# [WHAT IS EXPECTED]
Taking the first line of the listing as the start and the line containing "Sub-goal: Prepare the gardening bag" as the end, reproduce everything in between exactly, both ends included.

# [DATA]
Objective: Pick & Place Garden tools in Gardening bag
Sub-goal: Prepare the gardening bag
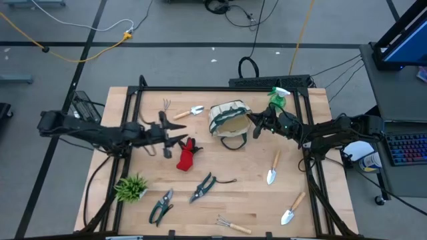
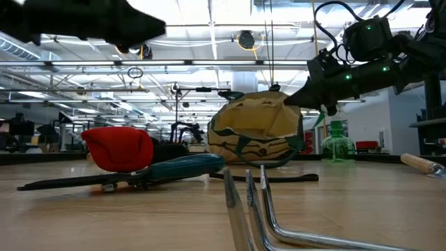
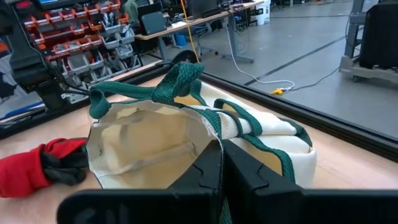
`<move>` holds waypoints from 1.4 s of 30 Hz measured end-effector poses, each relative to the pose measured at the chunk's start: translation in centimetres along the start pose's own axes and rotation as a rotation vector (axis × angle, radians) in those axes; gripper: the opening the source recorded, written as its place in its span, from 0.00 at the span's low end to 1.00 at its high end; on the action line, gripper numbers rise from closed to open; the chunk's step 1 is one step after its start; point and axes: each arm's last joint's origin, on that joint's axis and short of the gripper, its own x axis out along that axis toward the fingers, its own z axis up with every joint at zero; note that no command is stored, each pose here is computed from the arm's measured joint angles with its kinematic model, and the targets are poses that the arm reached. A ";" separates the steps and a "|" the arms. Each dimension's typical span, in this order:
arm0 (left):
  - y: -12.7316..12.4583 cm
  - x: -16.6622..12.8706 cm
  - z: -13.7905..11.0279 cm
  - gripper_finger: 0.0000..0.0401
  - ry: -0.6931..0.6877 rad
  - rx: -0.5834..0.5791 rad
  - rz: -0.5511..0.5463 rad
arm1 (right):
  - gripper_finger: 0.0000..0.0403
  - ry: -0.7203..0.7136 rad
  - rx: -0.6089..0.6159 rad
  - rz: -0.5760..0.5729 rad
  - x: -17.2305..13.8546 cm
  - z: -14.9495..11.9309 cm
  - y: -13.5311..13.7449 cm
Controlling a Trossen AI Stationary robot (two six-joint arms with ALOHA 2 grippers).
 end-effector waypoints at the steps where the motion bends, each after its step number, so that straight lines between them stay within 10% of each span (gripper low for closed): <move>1: -0.1 0.7 -0.2 0.40 0.039 -0.004 0.028 | 0.00 0.000 0.000 0.000 0.0 0.0 0.0; 15: -1.2 7.7 -2.5 0.40 0.255 -0.056 0.124 | 0.00 0.006 -0.010 -0.002 0.0 -0.1 0.0; 42: -1.1 10.8 -9.1 0.40 0.309 -0.045 0.284 | 0.00 0.007 -0.011 -0.002 0.0 -0.1 0.1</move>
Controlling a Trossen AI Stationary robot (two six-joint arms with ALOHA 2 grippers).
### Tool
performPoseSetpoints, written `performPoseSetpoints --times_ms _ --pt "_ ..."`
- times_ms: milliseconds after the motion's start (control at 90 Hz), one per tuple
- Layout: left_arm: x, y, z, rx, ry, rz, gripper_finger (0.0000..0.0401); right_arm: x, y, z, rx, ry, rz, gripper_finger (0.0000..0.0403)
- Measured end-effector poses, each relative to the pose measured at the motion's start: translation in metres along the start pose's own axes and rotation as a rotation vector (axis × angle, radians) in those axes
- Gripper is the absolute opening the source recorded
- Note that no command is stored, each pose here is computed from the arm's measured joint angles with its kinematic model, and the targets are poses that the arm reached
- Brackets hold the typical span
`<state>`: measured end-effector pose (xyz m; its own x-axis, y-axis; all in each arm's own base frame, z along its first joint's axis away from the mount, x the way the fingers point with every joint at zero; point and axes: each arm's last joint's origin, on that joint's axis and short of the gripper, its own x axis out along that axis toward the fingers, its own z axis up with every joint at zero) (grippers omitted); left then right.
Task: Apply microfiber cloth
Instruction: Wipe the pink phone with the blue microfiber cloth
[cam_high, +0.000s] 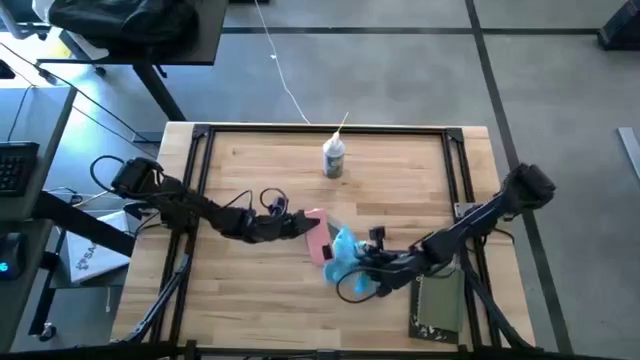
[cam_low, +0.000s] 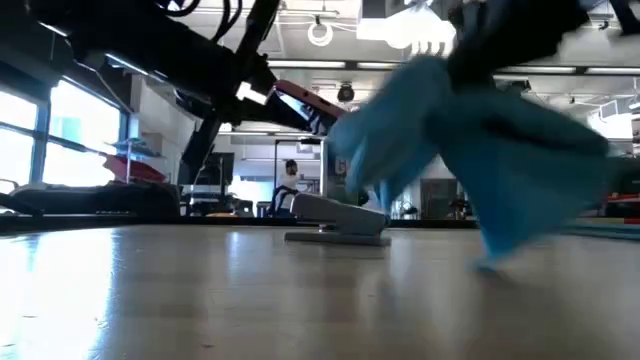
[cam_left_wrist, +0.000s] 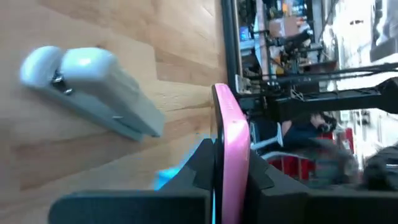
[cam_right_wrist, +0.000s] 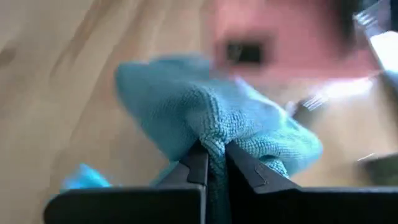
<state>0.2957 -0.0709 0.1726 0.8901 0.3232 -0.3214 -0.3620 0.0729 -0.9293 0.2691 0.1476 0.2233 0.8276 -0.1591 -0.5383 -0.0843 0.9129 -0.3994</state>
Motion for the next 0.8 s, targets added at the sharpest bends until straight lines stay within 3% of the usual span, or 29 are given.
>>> performPoseSetpoints --times_ms 122,211,389,544,800 --pt "-0.004 -0.004 -0.004 -0.025 -0.035 -0.047 0.0005 -0.001 -0.012 0.019 -0.012 -0.09 -0.04 0.0001" --pt "-0.005 -0.008 -0.005 -0.046 -0.077 -0.079 0.0005 0.005 -0.015 0.027 0.006 -0.16 -0.007 0.0" --pt "-0.006 -0.018 -0.003 -0.061 -0.139 -0.156 0.0005 0.028 -0.013 0.026 0.016 -0.195 0.029 0.0" --pt "-0.004 -0.033 -0.005 -0.005 -0.151 -0.174 0.0005 0.045 -0.013 0.025 0.021 -0.227 0.024 0.0" --pt "-0.006 -0.046 -0.011 0.02 -0.122 -0.213 0.0005 0.043 -0.031 0.033 0.029 -0.272 -0.072 0.0"
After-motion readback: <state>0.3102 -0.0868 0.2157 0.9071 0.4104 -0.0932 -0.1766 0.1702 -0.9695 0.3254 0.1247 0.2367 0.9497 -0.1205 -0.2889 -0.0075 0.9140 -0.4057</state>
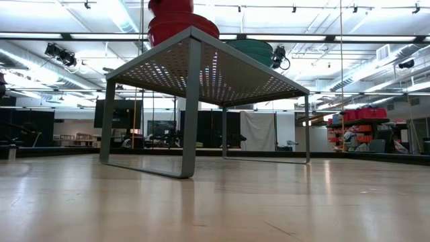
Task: Pick & Place Mini bowls
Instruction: Stack the red patterned bowl on top of the red patterned bowls on the shelf
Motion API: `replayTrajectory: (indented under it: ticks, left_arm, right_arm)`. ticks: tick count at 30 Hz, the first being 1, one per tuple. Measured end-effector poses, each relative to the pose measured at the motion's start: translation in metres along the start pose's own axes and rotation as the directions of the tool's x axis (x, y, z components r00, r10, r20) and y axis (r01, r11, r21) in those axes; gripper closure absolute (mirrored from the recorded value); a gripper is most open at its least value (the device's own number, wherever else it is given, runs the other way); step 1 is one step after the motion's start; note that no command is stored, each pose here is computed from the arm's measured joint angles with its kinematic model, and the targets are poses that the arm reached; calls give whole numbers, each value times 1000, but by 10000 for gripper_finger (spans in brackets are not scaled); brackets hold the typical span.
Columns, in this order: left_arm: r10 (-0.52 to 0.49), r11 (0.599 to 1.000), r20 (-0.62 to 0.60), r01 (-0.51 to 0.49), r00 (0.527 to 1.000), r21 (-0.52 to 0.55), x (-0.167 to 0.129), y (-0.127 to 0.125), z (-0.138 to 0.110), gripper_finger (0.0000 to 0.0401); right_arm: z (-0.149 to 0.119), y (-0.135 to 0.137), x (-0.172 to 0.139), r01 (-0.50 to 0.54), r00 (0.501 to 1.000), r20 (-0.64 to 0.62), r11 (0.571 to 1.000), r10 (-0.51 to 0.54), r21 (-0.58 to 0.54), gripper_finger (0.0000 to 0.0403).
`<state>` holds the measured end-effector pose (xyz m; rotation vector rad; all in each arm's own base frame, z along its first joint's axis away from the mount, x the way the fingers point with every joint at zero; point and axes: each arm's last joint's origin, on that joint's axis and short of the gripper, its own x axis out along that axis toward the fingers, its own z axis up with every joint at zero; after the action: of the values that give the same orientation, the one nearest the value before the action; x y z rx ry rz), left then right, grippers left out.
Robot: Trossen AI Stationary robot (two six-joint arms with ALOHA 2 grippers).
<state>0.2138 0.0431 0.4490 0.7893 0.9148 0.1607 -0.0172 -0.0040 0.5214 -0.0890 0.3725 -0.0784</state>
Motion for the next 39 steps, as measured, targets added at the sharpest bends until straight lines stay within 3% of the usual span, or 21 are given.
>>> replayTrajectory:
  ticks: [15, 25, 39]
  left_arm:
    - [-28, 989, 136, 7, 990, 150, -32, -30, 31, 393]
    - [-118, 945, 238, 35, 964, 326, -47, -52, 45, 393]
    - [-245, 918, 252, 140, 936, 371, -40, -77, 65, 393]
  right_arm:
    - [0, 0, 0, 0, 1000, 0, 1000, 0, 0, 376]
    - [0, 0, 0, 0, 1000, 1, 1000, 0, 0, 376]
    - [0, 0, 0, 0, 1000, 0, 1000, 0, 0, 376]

# [FINAL ANSWER]
Objective: Pick & Place Garden tools in Gardening bag
Sub-goal: Prepare the gardening bag

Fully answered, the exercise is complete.